> [What you are asked to do] For each line below that holds the word "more", make a copy.

> [Exercise materials]
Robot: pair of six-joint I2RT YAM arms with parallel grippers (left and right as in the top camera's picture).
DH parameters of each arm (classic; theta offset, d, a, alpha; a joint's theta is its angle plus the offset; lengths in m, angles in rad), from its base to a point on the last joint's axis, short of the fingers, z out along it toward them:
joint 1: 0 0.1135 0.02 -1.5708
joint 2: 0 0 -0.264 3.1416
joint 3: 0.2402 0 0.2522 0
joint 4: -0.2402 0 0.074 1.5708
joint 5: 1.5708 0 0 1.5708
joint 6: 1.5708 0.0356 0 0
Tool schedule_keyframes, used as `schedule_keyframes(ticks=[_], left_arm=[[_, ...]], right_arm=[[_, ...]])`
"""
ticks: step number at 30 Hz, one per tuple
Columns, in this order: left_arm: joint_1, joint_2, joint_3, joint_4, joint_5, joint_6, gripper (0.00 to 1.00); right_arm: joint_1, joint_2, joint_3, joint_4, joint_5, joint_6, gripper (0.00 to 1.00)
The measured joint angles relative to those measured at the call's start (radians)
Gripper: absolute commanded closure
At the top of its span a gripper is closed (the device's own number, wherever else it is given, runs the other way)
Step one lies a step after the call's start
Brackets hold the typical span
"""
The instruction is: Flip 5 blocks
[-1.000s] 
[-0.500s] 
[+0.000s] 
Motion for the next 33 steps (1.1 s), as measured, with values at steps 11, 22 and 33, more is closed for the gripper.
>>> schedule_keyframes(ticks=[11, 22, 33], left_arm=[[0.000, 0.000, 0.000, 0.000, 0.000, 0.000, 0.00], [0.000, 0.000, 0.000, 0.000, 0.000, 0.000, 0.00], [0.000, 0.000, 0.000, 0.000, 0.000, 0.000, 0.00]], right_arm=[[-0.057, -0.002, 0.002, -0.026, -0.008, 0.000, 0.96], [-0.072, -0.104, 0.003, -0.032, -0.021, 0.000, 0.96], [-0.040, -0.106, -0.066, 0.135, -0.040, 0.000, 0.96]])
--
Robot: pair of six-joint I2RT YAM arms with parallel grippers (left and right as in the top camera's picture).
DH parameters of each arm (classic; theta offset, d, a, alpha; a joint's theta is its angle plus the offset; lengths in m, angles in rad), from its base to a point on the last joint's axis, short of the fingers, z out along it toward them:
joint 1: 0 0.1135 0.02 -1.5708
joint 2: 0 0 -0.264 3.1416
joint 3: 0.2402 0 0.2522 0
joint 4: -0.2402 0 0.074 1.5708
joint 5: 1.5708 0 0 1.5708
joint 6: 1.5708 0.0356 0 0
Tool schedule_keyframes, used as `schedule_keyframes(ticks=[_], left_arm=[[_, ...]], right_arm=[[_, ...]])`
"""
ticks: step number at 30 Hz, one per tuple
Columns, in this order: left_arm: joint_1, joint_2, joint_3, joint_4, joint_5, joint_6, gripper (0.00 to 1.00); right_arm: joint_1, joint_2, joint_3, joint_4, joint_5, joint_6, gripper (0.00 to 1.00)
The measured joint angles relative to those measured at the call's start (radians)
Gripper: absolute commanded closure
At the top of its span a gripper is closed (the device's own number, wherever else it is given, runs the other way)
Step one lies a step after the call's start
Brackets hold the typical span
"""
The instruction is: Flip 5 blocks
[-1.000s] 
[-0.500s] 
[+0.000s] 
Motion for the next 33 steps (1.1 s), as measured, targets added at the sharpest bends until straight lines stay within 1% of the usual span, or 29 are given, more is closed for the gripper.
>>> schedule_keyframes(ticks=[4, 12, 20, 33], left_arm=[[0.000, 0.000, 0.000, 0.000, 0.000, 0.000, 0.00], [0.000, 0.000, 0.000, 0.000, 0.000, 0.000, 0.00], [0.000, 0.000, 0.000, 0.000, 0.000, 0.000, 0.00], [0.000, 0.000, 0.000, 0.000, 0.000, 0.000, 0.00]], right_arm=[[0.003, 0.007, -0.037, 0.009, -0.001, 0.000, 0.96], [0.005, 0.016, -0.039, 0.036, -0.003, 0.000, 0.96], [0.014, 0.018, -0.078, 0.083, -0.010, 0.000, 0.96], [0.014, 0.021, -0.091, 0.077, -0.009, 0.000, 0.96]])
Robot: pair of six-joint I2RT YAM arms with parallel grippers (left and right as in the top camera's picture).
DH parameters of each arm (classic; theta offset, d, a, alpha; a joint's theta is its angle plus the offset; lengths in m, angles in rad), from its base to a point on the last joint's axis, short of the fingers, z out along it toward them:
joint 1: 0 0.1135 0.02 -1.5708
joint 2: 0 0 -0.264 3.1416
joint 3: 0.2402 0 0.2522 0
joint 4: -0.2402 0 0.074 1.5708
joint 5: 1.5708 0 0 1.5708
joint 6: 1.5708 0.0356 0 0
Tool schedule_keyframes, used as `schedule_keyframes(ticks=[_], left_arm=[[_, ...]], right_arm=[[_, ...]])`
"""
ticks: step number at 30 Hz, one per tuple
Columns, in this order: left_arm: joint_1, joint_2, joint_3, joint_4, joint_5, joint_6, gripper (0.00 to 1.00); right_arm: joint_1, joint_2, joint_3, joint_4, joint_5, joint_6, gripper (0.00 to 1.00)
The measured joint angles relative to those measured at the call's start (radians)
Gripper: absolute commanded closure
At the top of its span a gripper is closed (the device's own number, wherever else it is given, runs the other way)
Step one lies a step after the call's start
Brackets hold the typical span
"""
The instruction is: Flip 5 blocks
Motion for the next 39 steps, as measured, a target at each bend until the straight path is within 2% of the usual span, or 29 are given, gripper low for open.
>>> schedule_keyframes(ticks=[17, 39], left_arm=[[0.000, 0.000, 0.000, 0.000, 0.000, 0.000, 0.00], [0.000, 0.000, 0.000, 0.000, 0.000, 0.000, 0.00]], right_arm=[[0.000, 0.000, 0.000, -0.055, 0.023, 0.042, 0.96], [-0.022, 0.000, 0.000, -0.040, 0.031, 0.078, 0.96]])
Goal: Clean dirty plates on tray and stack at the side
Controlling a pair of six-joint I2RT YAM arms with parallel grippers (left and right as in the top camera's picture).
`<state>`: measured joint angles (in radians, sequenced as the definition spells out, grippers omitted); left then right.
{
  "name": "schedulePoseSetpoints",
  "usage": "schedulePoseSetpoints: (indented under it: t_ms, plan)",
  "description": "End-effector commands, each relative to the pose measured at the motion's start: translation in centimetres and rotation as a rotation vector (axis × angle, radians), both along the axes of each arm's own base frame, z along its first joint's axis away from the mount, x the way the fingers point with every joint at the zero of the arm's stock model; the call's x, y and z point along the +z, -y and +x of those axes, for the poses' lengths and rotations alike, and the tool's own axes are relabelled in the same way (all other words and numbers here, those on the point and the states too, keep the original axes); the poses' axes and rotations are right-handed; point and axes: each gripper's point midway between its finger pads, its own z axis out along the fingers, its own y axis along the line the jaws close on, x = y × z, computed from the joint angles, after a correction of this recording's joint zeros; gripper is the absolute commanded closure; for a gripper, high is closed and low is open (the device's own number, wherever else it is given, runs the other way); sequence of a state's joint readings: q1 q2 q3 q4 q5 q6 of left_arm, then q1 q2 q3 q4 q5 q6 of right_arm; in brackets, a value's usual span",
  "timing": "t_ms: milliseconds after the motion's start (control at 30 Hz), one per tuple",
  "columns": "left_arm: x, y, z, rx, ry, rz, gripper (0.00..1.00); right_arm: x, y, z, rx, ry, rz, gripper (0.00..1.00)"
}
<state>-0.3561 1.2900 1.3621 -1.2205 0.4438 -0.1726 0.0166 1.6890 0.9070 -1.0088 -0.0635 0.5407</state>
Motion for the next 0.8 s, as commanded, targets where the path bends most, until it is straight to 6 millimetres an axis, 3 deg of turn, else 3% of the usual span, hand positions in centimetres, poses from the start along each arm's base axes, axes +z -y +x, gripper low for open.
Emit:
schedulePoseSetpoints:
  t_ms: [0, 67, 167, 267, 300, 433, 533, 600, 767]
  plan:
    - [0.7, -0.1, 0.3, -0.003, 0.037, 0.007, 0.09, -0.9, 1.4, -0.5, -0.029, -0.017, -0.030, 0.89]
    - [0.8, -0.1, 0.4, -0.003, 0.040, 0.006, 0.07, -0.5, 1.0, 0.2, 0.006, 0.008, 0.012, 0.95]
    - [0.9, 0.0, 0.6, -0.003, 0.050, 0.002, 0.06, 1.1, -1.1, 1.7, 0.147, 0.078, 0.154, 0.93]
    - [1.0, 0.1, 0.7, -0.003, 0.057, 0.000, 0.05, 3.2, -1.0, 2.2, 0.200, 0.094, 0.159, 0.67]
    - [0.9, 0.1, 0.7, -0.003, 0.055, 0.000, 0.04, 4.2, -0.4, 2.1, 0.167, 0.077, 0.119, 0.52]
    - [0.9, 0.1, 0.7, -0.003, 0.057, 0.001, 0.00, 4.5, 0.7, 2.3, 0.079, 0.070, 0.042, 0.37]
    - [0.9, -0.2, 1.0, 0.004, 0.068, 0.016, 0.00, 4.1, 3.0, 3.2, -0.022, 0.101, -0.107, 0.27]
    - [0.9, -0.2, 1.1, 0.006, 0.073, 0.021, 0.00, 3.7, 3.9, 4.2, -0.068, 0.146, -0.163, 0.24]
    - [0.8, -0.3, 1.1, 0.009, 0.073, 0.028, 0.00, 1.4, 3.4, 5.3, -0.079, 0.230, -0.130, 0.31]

> [Task result]
Motion for the next 33 steps (1.1 s), as measured, with values at steps 11, 22 and 33, more is closed for the gripper.
Motion for the next 33 steps (1.1 s), as measured, targets added at the sharpest bends until straight lines stay within 1% of the usual span, or 29 are given, more is closed for the gripper.

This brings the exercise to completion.